В этом году вместе с моими педагогами, которые по совместительству являются моими учениками и ведущими артистами «Школы», сидели все лето и весну, ездили по разным городам и набирали-набирали-набирали, а потом отбирали новых учеников.

- Бывает так, что вы ошибаетесь в этом выборе индивидуальностей?

- Конечно! И в ту и в другую сторону ошибаюсь. Бывает, что я пропускаю и не вижу очень талантливого человека, и наоборот — беру середняка и мне потом стыдно, что он ставит спектакли или руководит театром. Поэтому в последнее время я стал делать невероятные вещи: сейчас у моих студентов пятый курс и на последнем экзамене, когда им оставалось полгода, я отчислил двух режиссеров. Они закончат, защитят диплом у кого-то, но когда меня уже не станет, они не смогут написать в Википедии, что они окончили мастерскую Иосифа Райхельгауза, вот я не хочу, чтобы у них была написана моя фамилия.

- Почему? Они не оправдали надежд?

- Они не стали теми режиссерами, которыми я хотел бы гордиться. Студенты — дети, ты за них отвечаешь и говорить «ой, вы знаете, он у меня невоспитанный, необразованный, нездоровый» тут не работает. Извини: лечи, воспитывай, занимайся им!
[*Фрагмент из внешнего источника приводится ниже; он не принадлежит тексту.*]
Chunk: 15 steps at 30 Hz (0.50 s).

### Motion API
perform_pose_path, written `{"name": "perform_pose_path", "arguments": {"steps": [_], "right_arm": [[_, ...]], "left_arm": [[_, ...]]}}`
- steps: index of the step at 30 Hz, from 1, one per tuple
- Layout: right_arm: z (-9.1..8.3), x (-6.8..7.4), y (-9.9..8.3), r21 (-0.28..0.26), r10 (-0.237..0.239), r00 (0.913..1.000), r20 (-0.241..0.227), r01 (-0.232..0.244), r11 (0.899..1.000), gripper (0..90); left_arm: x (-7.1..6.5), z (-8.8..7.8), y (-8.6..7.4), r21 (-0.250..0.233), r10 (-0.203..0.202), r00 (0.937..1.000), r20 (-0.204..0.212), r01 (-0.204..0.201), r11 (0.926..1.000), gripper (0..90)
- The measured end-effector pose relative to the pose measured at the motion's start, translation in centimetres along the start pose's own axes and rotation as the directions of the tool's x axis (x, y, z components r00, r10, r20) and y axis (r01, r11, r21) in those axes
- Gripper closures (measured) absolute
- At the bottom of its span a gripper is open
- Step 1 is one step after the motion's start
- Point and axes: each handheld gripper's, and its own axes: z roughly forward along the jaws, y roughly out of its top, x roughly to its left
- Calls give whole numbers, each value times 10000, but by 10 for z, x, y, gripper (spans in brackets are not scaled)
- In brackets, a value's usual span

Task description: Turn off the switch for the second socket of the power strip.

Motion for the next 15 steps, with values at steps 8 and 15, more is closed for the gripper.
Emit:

У меня есть студенты, которые уже народные артисты. А есть те, за которых стыдно. Тут дело даже не в таланте, меня больше мироввозрение занимает, его позиция, что он думает о стране, о людях, о мировой культуре, зачем он вообще чем-то занимается.

Вы спрашиваете об ошибках — конечно я ошибаюсь, у меня есть примеры знаменитых артистов, которых я не взял к себе в студию или в театр. И есть обратные примеры, когда я пропускал середняков, но сейчас я себе уже не разрешаю такого.

- Вы сказали, что вам мало жизни, а что бы вы сделали еще?

Если так серьезно, то главное — я бы ничего не менял. В этой жизни мне почти ни за что не стыдно, что бы я ни делал или хотел делать. В этом опроснике Пруста еще был вопрос «Хороший вы человек или плохой?». Я убежден, что не бывает однозначно хороших людей или стопроцентных злодеев. Но мне хочется надеется, что хорошего во мне все-таки больше.

Конечно, невозможно охватить все, но мне жаль, что я еще многого не успел. Что-то написать, что-то построить, увидеть. Меня поздно выпустили за рубеж, мне уже было сорок лет, когда открылась калитка. Я посетил около ста стран и могу сказать, что мир — это счастье!